«Nous ne doutons pas que notre chiffre d'affaires dépassera en 2023 les 2 000 milliards de roubles [soit 18 000 milliards d'euros], ce qui représente une croissance multipliée par deux en six ans», a indiqué Alexeï Likhatchov au président Poutine, ainsi que le rapporte le site du Kremlin.
Le directeur de Rosatom a précisé que «les investissements propres de Rosatom dépassaient 1 000 milliards de roubles [9 000 milliards d'euros], ce qui représente huit fois plus qu'il y a six ans». Toujours selon Alexeï Likhatchov, l'entreprise a embauché «100 000 personnes cette année, dont 60 000 travaillent à l'étranger, autant de Russes que de locaux».
Brillantes perspectives avec les pays amicaux... mais pas avec l'Europe
La collaboration s'est intensifiée avec les pays amicaux, en particulier la Chine, le Moyen-Orient et l'Afrique, où on observe «une hausse entre 60 et 70%», a-t-il ajouté.
En revanche, «compte tenu du contexte actuel, nous ne voyons pas de perspective particulière sur le marché européen, et pas seulement parce qu'ils nous sont inamicaux, mais parce que là-bas le potentiel de croissance est inexistant», contrairement aux marchés asiatiques et moyen-orientaux.
Un savoir-faire unique au monde
Leader dans l'exportation de centrales atomiques, la Russie travaille actuellement sur «22 projets», notamment en Biélorussie, en Egypte et au Bangladesh.
Le directeur de Rosatom a fait valoir que la raison de ce succès à l'international était les prouesses scientifiques de l'entreprise, développées en partenariat avec l'institut Kourtchatov de Moscou. Outre l'exportation de centrales nucléaires, la Russie reçoit de nombreuses demandes concernant le cycle du combustible nucléaire.
Alexeï Likhatchov met en avant que la Russie est aussi pionnière dans certaines technologies encore rares. Parmi celles-ci on peut mentionner le Tokamak, un dispositif de confinement magnétique inventé en Union soviétique dans les années 1950. Il permet de produire de l'énergie par fusion nucléaire. La Russie a également développé un établissement de médecine nucléaire, le centre Dmitri Rogatchov spécialisé dans le traitement des cancers infantiles, qui devrait commencer ses premiers essais «à l'automne».
Pour favoriser les échanges et le rayonnement du secteur nucléaire russe, Alexeï Likhatchov a évoqué la construction d'un centre international de formation nucléaire à Obninsk, à une centaine de kilomètres de Moscou. Une proposition approuvée par Vladimir Poutine.

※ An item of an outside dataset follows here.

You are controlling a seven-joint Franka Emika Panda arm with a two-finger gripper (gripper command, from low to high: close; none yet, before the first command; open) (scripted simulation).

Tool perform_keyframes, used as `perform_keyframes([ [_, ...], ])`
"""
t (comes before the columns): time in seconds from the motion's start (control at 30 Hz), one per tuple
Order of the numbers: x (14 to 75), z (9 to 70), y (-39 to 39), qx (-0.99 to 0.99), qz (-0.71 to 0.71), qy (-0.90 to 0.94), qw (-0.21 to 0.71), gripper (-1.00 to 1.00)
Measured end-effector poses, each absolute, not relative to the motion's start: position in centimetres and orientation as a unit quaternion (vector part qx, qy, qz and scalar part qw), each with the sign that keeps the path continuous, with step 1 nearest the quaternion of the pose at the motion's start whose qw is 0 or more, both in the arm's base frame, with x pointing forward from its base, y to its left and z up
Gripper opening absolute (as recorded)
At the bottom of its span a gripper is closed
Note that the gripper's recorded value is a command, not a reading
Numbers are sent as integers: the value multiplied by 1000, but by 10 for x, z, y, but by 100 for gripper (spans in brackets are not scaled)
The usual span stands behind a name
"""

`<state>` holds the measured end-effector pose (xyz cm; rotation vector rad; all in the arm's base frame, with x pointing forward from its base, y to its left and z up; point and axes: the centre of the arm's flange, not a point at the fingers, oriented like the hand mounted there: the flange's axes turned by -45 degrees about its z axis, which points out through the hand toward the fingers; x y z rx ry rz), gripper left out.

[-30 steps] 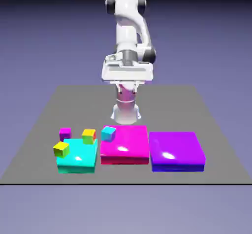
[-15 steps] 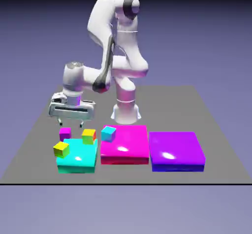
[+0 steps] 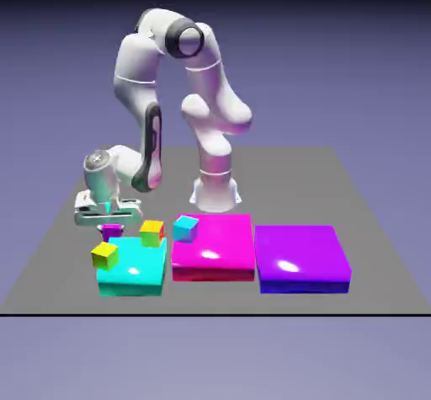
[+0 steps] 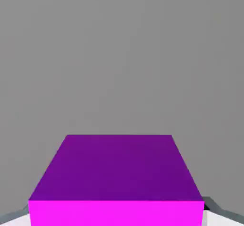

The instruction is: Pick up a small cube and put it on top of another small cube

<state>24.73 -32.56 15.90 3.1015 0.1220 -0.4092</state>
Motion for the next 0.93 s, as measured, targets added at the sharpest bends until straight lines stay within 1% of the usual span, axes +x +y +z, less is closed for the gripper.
perform_keyframes([
  [0.1,252,193,-324,991,-130,39,5,-100],
  [0.23,299,226,-298,991,-131,2,11,-100],
  [0.43,356,277,-247,990,-127,-56,5,-100],
  [0.63,394,329,-184,986,-129,-107,-15,-100],
  [0.67,394,329,-184,986,-129,-106,-15,-100],
  [0.8,384,270,-181,986,-129,-106,-16,-100],
  [0.83,381,260,-181,986,-129,-107,-15,100],
  [0.9,381,260,-181,986,-129,-106,-14,100],
  [0.93,385,275,-182,986,-129,-106,-14,100],
])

Le nucléaire russe est pour l'heure encore à l'abri des sanctions occidentales. L'entreprise représente un tiers de toute la conversion mondiale d’uranium et 40% de l’enrichissement d’uranium dans le monde. En 2021, 20% de l'uranium utilisé dans l'UE provenait de Russie. Cinq États membres, dont la Slovaquie et la Bulgarie, possèdent des centrales nucléaires de fabrication russe, fonctionnant avec du combustible nucléaire russe. En 2022, outre la rénovation des réacteurs hongrois, Rosatom a lancé la construction de deux réacteurs en Slovaquie.

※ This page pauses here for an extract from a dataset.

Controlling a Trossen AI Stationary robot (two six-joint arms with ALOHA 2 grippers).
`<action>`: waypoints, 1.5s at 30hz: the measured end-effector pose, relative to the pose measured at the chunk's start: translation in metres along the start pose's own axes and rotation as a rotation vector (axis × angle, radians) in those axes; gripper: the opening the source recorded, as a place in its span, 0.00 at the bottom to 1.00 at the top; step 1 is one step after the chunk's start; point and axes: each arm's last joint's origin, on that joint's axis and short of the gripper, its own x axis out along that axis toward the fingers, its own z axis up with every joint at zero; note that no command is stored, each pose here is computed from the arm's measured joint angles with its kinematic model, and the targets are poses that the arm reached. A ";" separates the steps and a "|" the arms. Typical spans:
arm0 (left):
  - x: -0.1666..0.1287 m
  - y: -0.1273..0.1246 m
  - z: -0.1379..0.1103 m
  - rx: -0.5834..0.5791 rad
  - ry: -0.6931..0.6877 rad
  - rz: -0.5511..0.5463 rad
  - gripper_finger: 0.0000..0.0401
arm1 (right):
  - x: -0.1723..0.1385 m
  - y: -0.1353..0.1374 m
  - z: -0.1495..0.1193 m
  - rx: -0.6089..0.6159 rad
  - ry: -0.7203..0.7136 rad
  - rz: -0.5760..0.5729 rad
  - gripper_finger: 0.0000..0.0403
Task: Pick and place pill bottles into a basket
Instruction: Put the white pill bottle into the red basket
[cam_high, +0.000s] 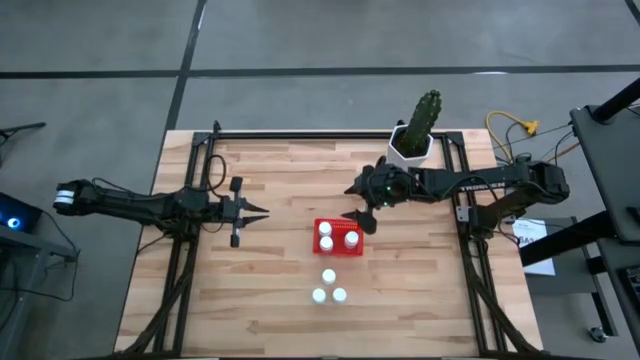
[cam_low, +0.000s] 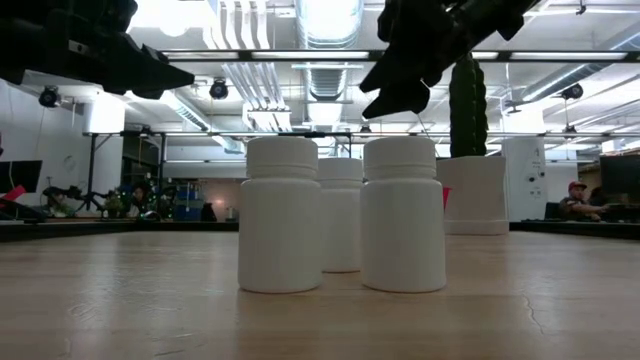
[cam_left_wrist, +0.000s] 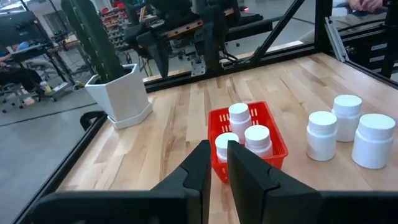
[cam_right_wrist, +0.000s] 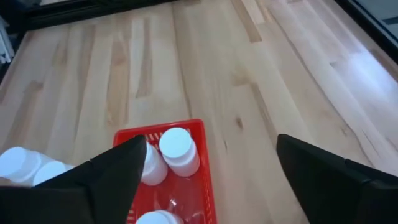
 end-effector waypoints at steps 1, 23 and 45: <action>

Cette prééminence du nucléaire russe a été reconnue par le think tank américain Energy Innovation Reform Project (EIRP) dans une analyse datant d'avril dernier. Il y était affirmé que la Russie était le «leader mondial sur le marché de l'exportation de produits nucléaires, Rosatom contrôlant près de la moitié du processus d'enrichissement d'uranium et 70% de l'exportation de réacteurs nucléaires». Le rapport concluait sur le constat que «réduire le poids global de Rosatom ne serait un défi ni rapide, ni facile, ni bon marché».